There was, actually, a hiccup at the beginning of the marriage. Wood left his wife for two months, saying, ‘I’m going home to Mummy.’ Holderness thinks it was a kind of post-traumatic stress disorder. I bet it jolly well was. He soon came back and it was almost unmitigated bliss from then on, Diana taking to heart the advice from Canon Hughes of Westminster Abbey in the wedding address ‘always to put each other first’. They had a son and a daughter in the days when ‘you never said you were having a baby or appeared in public if you were’.

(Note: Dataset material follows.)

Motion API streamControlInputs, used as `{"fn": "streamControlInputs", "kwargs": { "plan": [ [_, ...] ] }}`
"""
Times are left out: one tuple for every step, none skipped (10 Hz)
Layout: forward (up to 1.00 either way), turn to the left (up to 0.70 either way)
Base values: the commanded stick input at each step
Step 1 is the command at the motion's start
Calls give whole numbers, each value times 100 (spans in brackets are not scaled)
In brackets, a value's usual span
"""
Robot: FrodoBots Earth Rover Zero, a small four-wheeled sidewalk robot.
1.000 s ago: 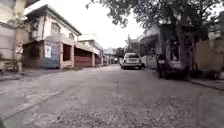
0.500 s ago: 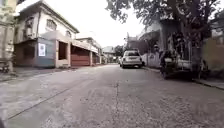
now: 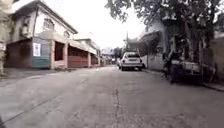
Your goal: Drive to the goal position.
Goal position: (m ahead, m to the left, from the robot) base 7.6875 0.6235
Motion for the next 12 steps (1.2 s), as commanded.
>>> {"fn": "streamControlInputs", "kwargs": {
  "plan": [
    [100,0],
    [100,0],
    [100,0],
    [100,0],
    [100,7],
    [100,27],
    [100,20],
    [100,0],
    [100,0],
    [100,0],
    [100,0],
    [100,0]
  ]
}}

She is a good teller of anecdotes, homing in on crucial details that kept making me look up from the page and stare into the middle distance, thinking about what I’d just read before reading on. ‘WHAT?’ I thought, as I took in her two-line mention of a clergyman they met in Lusaka: ‘The unfortunate priest had filled the chalice with white-ant poison rather than wine and had killed several communicants.’
There are revealing glimpses of the innate snobbery of those days. When people bought televisions, they justified having stooped so low by saying, ‘We got one for the servants.’ When Diana and her mother moved into a small house in Paddington after Diana’s father died, her mother never let the water out of her bath. ‘She said she’d always had a maid to do that.’ I loved all that, and I loved Diana and Richard sleeping in the back of their car to save money when abroad, in the days when you couldn’t take more than £25 out of the country.
There is less to enjoy in the second half of the book, when their life becomes far more Ritz than ditch: endless luxury travel with Wood as Minister for Power (the electrical kind) and then Minister for Overseas Development. There is too much ‘what we did on our grand holidays’. ‘From Darwin we flew to Hong Kong’; ‘We were soon on to Singapore and then Indonesia where we stayed with our Ambassador’. I didn’t like the snobbish moment in Barbados: ‘One snag was that the public had the right to walk everywhere; so we kept finding locals in the garden.’
As someone who notices beautiful hands, I was particularly moved by this sentence: ‘I took a photograph of Richard’s hands which I still have on my dressing table.’ Richard died in 2002. ‘I still think of Flash and Richard every day of my life,’ Holderness writes. Anyone who reads this book will not forget them.